Mirella Lapata will teach machines to reason
Mirella Lapata was appointed one of the first Turing AI World-Leading Researcher Fellows to conduct ground-breaking work on Artificial Intelligence’s (AI) biggest challenges. The fellowship comes with £3.9 million from UKRI to set up Edinburgh Laboratory for Integrated Artificial Intelligence (ELIAI). The new research centre will work towards developing a new class of neural network models and a theoretical framework which explains what it means for neural network models to reason.
Problems with deep learning
Deep learning, which aims to mimic the human brain to process information and make decisions, has brought a revolution in the area of artificial intelligence (Al) and led to advances in computer vision, natural language processing, speech recognition, robotics, and clinical decision making. However, many problems at the core of artificial intelligence still need solving. One skill that machines still lack and humans are perfectly capable of is reasoning: combining different types of information from different sources to draw logical conclusions. Building a machine that can read a book or watch a movie, and answer simple questions about the plot and its characters, questions that a child would be able to answer is still beyond the reach of current artificial intelligence.
No brain like human brain
Human brains mastered the art of correlating and integrating different types of information from different sources and re-using previously acquired experience and expertise to transfer it to radically different challenges and domains. Imagine an airplane passenger sitting in an exit row, studying the emergency guide, which is often a combination of images and text. Their brain combines visual and textual information in order to infer the intended message - open the door in the unlikely event of an emergency.

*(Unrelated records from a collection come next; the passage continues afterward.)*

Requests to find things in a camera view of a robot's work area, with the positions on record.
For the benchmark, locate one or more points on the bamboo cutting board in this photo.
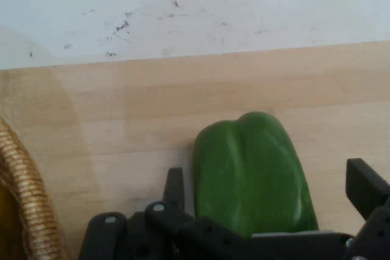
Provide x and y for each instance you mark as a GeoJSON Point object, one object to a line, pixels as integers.
{"type": "Point", "coordinates": [152, 104]}

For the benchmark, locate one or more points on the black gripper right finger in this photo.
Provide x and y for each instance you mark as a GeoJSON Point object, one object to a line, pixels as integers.
{"type": "Point", "coordinates": [365, 187]}

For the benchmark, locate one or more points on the green bell pepper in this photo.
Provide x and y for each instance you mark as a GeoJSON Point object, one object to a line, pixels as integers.
{"type": "Point", "coordinates": [250, 174]}

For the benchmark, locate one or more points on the woven wicker basket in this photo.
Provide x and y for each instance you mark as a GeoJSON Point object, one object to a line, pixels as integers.
{"type": "Point", "coordinates": [27, 199]}

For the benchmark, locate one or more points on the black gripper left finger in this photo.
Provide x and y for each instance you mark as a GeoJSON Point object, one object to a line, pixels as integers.
{"type": "Point", "coordinates": [170, 187]}

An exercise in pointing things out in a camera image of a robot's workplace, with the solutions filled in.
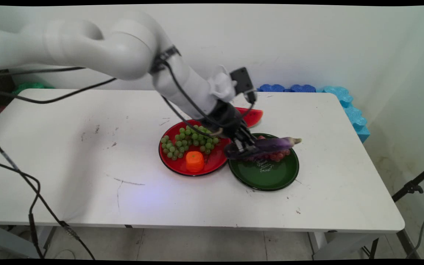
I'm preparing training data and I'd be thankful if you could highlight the red grape bunch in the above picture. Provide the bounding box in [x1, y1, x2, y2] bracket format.
[243, 135, 292, 163]

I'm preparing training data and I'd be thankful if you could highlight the red watermelon slice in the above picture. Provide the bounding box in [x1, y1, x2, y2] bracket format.
[234, 107, 264, 128]

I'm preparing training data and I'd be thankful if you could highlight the purple eggplant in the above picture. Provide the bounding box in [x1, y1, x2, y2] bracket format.
[224, 137, 302, 160]

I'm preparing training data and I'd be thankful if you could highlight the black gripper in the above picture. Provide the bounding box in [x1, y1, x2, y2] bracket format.
[208, 100, 259, 154]

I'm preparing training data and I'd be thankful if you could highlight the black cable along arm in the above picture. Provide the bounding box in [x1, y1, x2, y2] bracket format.
[159, 61, 255, 137]

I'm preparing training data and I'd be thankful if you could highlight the thick black hanging cable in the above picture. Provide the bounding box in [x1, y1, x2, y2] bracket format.
[0, 78, 117, 105]

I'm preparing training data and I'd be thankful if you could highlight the thin black hanging cable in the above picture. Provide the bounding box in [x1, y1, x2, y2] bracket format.
[0, 67, 86, 77]

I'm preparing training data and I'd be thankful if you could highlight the dark equipment box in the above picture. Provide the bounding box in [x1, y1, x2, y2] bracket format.
[0, 72, 16, 115]

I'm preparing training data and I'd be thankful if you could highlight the light blue foam mat piece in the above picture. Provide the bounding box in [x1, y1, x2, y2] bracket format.
[344, 105, 371, 143]
[322, 86, 354, 108]

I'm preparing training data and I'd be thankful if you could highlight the black cable with inline connector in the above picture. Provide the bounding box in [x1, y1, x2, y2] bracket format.
[0, 142, 95, 260]

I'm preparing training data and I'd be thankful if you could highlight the green grape bunch with leaf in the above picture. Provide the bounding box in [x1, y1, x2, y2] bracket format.
[160, 125, 220, 161]

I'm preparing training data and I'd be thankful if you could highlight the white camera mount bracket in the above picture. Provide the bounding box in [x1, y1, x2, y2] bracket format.
[208, 66, 237, 103]

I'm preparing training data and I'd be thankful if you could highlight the red round plate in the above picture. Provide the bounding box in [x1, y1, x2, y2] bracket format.
[159, 119, 232, 177]

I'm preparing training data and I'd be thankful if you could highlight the orange mandarin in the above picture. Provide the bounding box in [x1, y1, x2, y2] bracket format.
[185, 151, 205, 173]

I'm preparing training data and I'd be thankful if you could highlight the black tripod leg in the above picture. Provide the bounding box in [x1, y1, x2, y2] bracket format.
[392, 162, 424, 203]

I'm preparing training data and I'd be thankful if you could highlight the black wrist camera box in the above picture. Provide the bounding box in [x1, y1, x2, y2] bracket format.
[230, 67, 257, 104]

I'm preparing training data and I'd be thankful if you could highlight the dark green round plate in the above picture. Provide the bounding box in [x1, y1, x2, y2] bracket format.
[228, 133, 300, 191]

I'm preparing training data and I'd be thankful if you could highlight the green foam mat piece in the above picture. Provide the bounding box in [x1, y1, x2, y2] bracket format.
[13, 82, 55, 94]

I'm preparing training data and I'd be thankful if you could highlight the black arm cable strap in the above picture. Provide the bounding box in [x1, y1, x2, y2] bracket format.
[151, 45, 181, 73]

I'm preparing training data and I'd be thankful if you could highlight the white table leg frame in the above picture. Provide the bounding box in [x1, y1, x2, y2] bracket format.
[0, 225, 56, 259]
[308, 231, 382, 260]

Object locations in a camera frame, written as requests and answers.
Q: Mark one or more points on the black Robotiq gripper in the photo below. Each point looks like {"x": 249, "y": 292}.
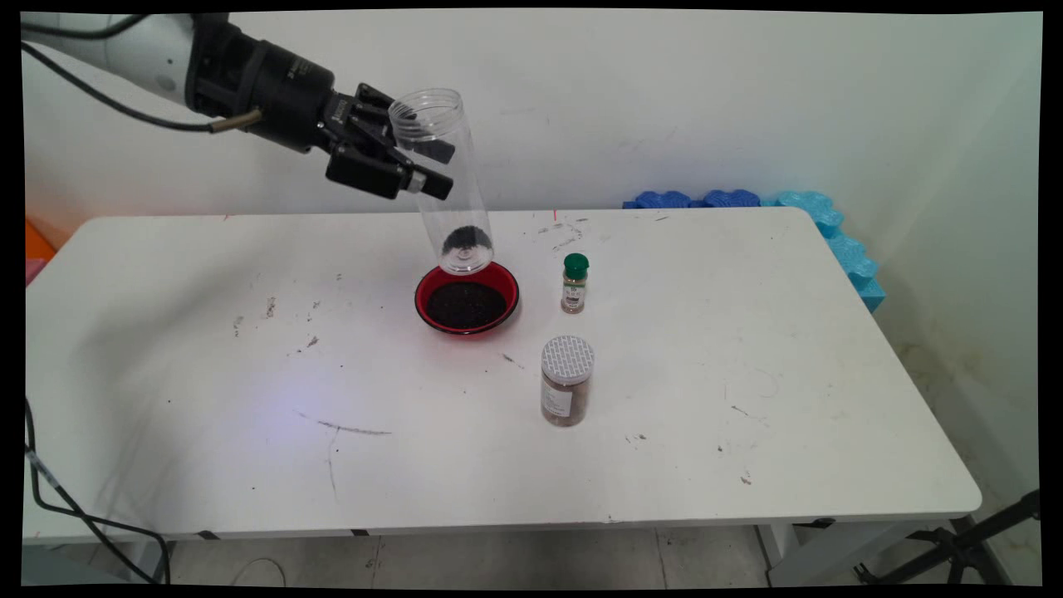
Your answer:
{"x": 299, "y": 95}

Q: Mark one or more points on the clear plastic jar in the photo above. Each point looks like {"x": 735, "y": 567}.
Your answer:
{"x": 453, "y": 212}

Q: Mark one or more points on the small black seed pile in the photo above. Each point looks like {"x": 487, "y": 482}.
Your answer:
{"x": 465, "y": 241}

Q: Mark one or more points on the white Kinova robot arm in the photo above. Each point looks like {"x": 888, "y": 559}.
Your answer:
{"x": 141, "y": 58}

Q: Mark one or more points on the red and black bowl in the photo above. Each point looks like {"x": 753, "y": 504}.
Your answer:
{"x": 432, "y": 291}

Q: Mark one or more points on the large black seed pile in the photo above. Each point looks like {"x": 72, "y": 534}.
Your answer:
{"x": 465, "y": 306}

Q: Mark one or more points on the small green-capped spice bottle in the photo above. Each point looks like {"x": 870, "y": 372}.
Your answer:
{"x": 573, "y": 291}

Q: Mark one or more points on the dark blue foam piece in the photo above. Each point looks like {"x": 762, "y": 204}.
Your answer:
{"x": 731, "y": 198}
{"x": 660, "y": 200}

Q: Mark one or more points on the white-lidded brown spice jar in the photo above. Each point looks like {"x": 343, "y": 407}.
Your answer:
{"x": 566, "y": 399}

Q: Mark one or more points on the orange block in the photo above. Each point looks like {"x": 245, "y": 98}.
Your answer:
{"x": 36, "y": 241}

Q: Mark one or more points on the pink block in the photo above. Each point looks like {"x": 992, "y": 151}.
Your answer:
{"x": 33, "y": 270}

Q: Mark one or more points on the light blue foam mat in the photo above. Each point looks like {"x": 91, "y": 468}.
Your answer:
{"x": 830, "y": 220}

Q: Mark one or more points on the white table leg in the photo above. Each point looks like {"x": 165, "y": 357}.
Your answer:
{"x": 830, "y": 552}

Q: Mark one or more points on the black tripod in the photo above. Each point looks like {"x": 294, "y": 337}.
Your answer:
{"x": 963, "y": 548}

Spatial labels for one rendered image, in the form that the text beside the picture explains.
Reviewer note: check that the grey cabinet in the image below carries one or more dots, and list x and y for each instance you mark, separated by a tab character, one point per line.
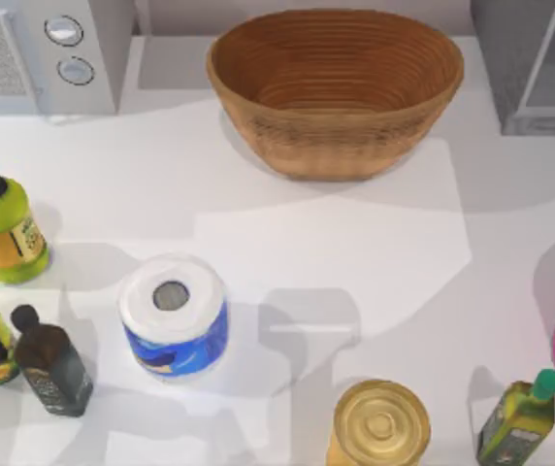
534	63

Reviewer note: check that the brown woven basket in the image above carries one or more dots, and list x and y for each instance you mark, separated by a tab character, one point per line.
336	97

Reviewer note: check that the white and blue paper roll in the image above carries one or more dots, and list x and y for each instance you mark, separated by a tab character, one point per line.
175	320

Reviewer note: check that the large green bottle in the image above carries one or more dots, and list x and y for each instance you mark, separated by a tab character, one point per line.
6	228

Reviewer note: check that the round microwave knob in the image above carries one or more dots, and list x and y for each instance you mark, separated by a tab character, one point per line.
75	70
63	30

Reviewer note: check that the green square bottle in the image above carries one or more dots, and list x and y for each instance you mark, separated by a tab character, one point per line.
517	427

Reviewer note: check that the dark brown square bottle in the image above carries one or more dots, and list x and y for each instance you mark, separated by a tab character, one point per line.
52	364

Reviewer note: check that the pale microwave oven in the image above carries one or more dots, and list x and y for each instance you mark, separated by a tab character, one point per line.
15	53

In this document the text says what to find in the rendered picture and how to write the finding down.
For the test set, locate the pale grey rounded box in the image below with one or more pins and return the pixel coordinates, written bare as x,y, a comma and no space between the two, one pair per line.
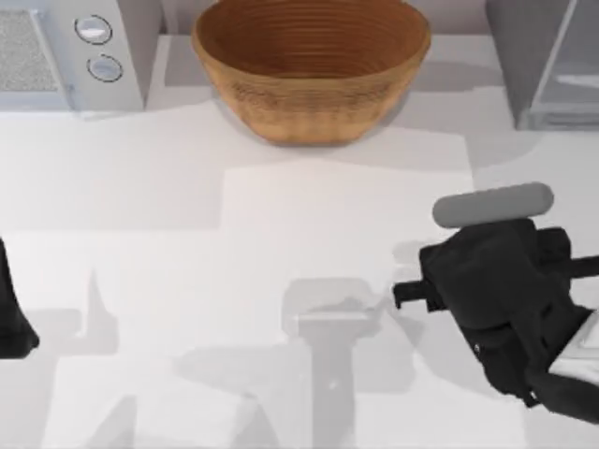
491,205

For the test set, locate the brown woven basket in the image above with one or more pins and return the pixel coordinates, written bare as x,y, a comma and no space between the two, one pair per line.
311,100

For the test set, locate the grey cabinet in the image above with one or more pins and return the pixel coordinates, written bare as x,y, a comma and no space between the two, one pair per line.
524,61

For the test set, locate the pale microwave oven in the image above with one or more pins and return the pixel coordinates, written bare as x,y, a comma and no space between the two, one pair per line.
135,51

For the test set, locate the round grey microwave knob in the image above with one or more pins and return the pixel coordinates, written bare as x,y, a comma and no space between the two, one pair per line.
93,29
105,67

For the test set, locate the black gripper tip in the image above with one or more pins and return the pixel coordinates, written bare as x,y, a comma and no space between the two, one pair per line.
11,322

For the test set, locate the microwave door with mesh window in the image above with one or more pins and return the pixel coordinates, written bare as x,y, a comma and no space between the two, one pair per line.
23,56

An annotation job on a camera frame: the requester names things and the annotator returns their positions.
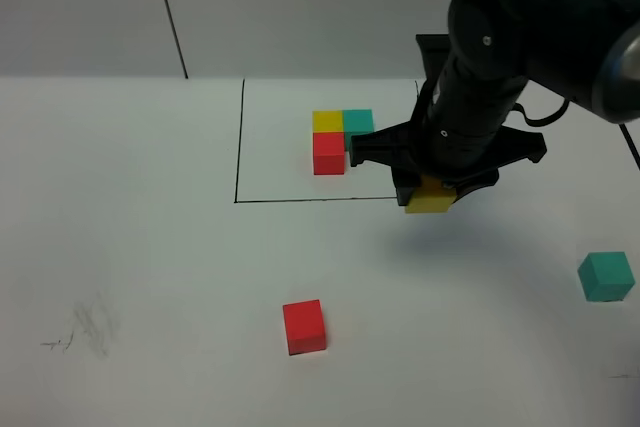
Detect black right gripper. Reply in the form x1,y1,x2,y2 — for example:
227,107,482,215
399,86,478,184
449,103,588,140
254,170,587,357
349,122,546,206

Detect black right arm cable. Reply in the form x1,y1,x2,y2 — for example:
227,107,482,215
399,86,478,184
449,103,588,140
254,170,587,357
619,121,640,171

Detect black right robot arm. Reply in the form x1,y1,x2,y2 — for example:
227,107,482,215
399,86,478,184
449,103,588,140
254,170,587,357
349,0,639,212

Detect teal loose block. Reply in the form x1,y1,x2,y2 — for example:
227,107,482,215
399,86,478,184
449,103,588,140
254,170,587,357
578,252,635,302

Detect teal template block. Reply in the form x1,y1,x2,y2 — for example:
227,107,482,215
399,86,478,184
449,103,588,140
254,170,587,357
342,109,374,137

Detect yellow template block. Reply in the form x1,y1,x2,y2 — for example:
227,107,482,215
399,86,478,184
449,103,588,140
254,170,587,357
312,110,344,133

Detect red template block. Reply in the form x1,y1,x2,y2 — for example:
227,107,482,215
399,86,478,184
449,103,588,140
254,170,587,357
313,132,346,175

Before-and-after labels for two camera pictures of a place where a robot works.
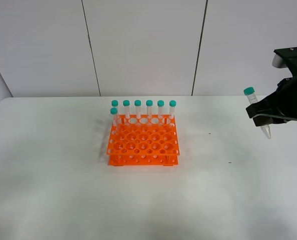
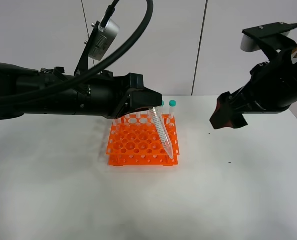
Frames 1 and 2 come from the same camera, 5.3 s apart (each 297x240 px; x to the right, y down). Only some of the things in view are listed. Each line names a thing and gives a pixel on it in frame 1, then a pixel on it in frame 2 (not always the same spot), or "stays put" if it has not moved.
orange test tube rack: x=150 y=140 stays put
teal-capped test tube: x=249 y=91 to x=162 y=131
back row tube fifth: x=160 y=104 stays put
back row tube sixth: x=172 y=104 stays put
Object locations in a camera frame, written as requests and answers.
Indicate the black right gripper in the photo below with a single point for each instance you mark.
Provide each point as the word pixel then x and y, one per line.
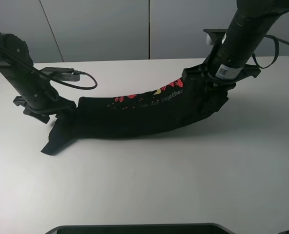
pixel 202 74

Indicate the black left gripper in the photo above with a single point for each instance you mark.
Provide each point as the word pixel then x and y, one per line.
pixel 41 108

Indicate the black printed t-shirt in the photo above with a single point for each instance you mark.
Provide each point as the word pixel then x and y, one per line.
pixel 179 104

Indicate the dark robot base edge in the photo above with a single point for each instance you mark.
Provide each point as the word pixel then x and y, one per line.
pixel 202 228

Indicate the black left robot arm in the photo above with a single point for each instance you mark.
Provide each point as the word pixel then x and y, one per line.
pixel 18 69

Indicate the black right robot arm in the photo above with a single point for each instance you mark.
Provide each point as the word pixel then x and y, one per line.
pixel 227 61

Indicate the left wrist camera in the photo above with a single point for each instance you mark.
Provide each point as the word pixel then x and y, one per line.
pixel 62 74

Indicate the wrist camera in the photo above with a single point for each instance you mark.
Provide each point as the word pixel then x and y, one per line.
pixel 214 36
pixel 62 74

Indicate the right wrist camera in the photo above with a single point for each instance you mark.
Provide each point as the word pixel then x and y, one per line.
pixel 214 36

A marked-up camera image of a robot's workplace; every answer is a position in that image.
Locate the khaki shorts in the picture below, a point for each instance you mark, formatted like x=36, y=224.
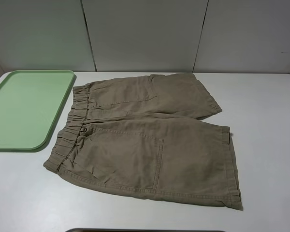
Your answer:
x=146, y=137

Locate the green plastic tray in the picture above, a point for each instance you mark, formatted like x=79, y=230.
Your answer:
x=30, y=104

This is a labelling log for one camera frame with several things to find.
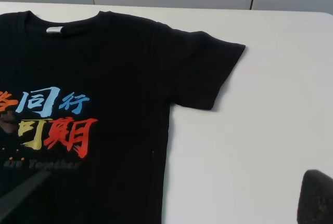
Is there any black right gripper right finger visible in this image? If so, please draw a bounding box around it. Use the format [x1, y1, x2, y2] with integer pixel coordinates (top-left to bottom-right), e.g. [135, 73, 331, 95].
[297, 169, 333, 224]

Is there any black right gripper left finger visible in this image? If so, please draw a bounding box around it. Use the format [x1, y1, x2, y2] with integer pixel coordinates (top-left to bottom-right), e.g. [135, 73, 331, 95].
[1, 171, 51, 220]

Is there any black printed t-shirt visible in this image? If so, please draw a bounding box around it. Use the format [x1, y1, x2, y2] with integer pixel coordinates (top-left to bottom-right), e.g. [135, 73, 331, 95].
[1, 11, 245, 223]

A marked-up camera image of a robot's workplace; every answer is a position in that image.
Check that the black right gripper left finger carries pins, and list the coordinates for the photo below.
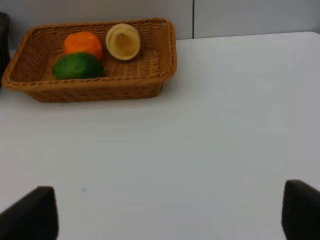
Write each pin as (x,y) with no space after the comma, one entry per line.
(33,217)

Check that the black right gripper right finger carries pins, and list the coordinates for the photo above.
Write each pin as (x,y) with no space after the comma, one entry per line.
(300,217)

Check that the green lime fruit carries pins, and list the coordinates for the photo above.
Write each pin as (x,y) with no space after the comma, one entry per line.
(78,65)

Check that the orange tangerine fruit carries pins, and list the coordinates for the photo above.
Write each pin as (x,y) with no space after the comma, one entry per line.
(83,41)

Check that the red yellow peach fruit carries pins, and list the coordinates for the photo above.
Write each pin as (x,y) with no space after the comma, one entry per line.
(123,41)

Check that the light brown wicker basket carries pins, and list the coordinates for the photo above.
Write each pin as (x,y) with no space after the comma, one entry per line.
(30,69)

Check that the dark brown wicker basket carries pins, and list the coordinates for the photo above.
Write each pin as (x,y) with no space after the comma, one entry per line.
(4,46)

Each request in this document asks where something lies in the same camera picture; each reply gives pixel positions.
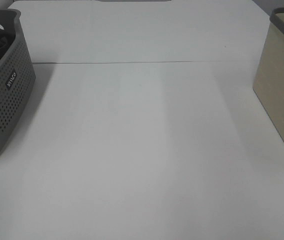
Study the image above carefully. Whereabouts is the grey perforated plastic basket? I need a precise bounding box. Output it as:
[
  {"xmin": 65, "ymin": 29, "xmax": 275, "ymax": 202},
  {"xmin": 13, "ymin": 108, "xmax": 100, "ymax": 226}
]
[{"xmin": 0, "ymin": 8, "xmax": 36, "ymax": 153}]

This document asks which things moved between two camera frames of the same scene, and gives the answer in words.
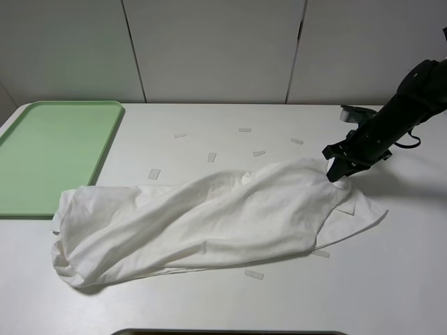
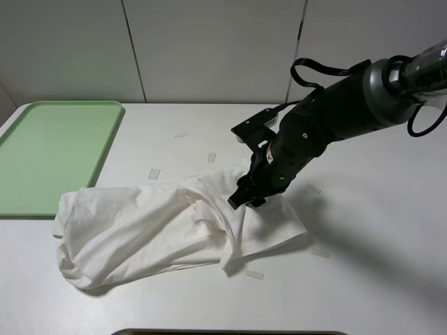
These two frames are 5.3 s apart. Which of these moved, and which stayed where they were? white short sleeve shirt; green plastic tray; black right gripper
Moved: black right gripper; white short sleeve shirt
Stayed: green plastic tray
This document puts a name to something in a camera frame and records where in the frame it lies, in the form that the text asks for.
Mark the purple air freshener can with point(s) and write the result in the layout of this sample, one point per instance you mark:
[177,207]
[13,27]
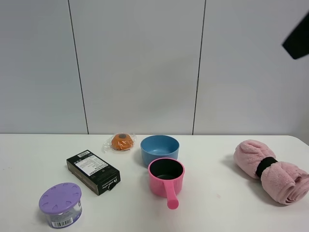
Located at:
[61,205]

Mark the blue bowl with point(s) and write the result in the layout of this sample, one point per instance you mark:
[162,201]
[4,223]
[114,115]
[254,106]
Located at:
[158,146]

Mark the orange bun in plastic wrap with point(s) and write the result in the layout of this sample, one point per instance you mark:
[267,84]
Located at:
[120,142]

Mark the black product box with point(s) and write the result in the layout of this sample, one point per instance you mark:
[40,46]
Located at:
[94,172]

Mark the pink rolled towel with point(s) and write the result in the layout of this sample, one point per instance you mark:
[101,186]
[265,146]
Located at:
[284,182]

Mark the pink saucepan with handle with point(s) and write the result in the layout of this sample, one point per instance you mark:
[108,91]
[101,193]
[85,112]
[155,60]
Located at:
[166,179]

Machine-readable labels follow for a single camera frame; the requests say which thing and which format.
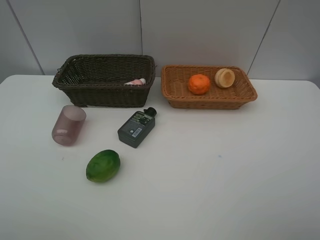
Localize pink bottle white cap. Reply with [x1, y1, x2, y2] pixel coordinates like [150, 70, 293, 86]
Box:
[125, 78, 146, 86]

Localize orange mandarin fruit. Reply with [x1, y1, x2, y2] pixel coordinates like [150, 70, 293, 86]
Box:
[187, 74, 211, 95]

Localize green lime fruit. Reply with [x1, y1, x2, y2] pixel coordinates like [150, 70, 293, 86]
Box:
[85, 149, 121, 183]

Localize dark grey flat bottle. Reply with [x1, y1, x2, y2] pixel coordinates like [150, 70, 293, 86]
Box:
[117, 107, 157, 149]

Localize orange wicker basket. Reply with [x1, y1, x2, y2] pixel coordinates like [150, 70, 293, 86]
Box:
[161, 64, 258, 110]

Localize dark brown wicker basket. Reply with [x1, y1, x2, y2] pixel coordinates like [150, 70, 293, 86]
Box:
[52, 54, 156, 108]

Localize purple translucent plastic cup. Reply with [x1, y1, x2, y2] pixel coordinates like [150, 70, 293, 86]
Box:
[51, 105, 87, 146]

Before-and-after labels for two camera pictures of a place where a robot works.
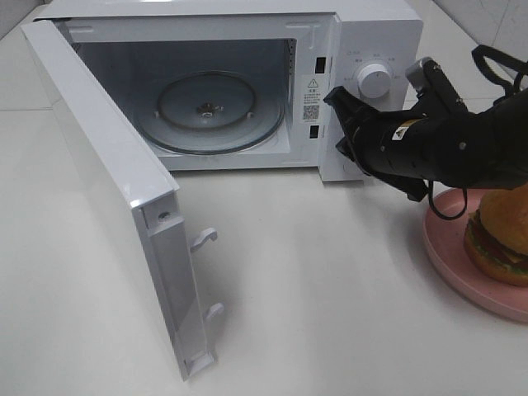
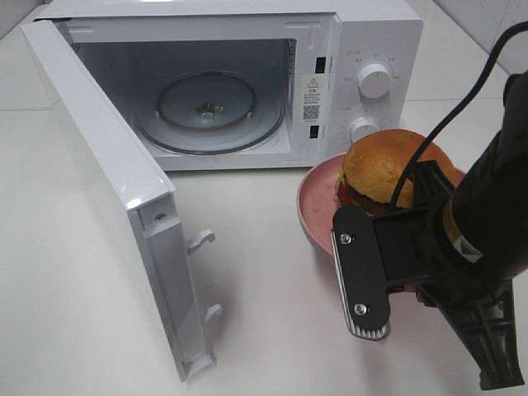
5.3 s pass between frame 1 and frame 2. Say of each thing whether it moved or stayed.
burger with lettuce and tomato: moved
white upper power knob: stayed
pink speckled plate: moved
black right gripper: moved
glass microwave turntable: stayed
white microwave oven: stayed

A computer system seeing the same document would first employ an image recognition model to scan the image. An Optical Character Recognition (OCR) system would read the text, and a third system would correlate the image and text to understand the complete picture. Although the fundamental principles of analysing the world around us and the approach a machine takes to process complex information are both based on breaking down the data to its core elements, humans are better at integrating information to draw logical conclusions.
Current AI systems fail when exposed to data outside the information they were trained on, adhering only to superficial and potentially misleading associations instead of learning true causal relationships while also being unable to reason on an abstract level and provide us with a full understanding of how they came to a specific conclusion.
How to teach machines to reason
To address these AI deficiencies Professor Lapata’s project will develop a new class of neural network models. Rather than relying on a monolithic network structure, researchers will assemble a network from a collection of more specialised modules, making use of an explicit, modular reasoning process, which allows for differentiable training (with backpropagation) but without expert supervision of reasoning steps.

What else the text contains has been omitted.